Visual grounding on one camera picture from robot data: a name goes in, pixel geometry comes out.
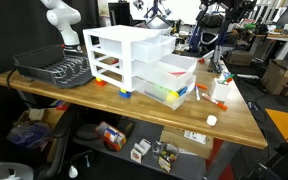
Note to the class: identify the short white plastic drawer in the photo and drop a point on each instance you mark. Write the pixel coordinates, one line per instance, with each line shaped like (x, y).
(147, 50)

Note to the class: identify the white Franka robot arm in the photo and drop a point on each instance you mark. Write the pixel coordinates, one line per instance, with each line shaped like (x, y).
(65, 20)

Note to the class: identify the translucent drawer holding markers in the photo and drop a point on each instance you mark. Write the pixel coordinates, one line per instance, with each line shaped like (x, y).
(157, 91)

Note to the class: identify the green marker in drawer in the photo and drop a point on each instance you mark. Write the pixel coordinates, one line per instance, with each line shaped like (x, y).
(160, 89)

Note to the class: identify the empty translucent white drawer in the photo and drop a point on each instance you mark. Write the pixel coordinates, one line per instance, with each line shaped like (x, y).
(164, 71)

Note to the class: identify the yellow marker in drawer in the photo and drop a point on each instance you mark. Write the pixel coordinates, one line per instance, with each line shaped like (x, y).
(171, 96)

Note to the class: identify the blue marker in drawer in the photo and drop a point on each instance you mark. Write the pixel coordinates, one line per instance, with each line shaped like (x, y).
(183, 90)

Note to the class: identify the blue and yellow toy block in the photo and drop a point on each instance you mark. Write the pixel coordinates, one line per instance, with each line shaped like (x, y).
(124, 93)

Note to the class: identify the red and yellow toy block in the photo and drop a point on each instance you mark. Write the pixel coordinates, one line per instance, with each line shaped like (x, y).
(100, 82)

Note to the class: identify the white marker with blue cap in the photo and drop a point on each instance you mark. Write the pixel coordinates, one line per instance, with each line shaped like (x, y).
(197, 93)

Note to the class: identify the colourful orange toy box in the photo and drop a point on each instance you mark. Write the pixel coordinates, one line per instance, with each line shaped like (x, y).
(111, 135)

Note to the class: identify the plain orange marker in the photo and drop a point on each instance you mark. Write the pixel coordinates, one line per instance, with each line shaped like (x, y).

+ + +

_ASSIGNED TASK_
Write out the whole listing exactly as it appears, and omit the pictures.

_REPLY_
Visual grounding on one camera picture from robot data: a name goes in, pixel geometry comes out.
Note to the class: identify the short white plastic drawer in the photo and drop a point on each instance you mark. Write the pixel coordinates, one line per instance, with each line shaped like (x, y).
(147, 50)

Note to the class: identify the white Franka robot arm in the photo and drop a point on each instance you mark. Write the pixel coordinates, one line per instance, with each line shaped like (x, y).
(65, 20)

Note to the class: identify the translucent drawer holding markers in the photo and drop a point on each instance you mark. Write the pixel coordinates, one line per instance, with each line shaped like (x, y).
(157, 91)

Note to the class: identify the green marker in drawer in the photo and drop a point on each instance you mark. Write the pixel coordinates, one line per instance, with each line shaped like (x, y).
(160, 89)

Note to the class: identify the empty translucent white drawer in the photo and drop a point on each instance you mark. Write the pixel coordinates, one line per instance, with each line shaped like (x, y).
(164, 71)

Note to the class: identify the yellow marker in drawer in the photo and drop a point on each instance you mark. Write the pixel coordinates, one line per instance, with each line shaped like (x, y).
(171, 96)

Note to the class: identify the blue marker in drawer in the photo and drop a point on each instance you mark. Write the pixel coordinates, one line per instance, with each line shaped like (x, y).
(183, 90)

Note to the class: identify the blue and yellow toy block in the photo and drop a point on each instance you mark. Write the pixel coordinates, one line per instance, with each line shaped like (x, y).
(124, 93)

Note to the class: identify the red and yellow toy block in the photo and drop a point on each instance you mark. Write the pixel coordinates, one line per instance, with each line shaped like (x, y).
(100, 82)

Note to the class: identify the white marker with blue cap in the photo and drop a point on each instance you mark. Write the pixel coordinates, one line per instance, with each line shaped like (x, y).
(197, 93)

Note to the class: identify the colourful orange toy box in the photo and drop a point on each instance you mark. Write the pixel coordinates, one line per instance, with each line shaped like (x, y).
(111, 135)

Note to the class: identify the plain orange marker in the photo and drop a point on each instance you mark. Write the pixel coordinates, one line per instance, with each line shaped like (x, y).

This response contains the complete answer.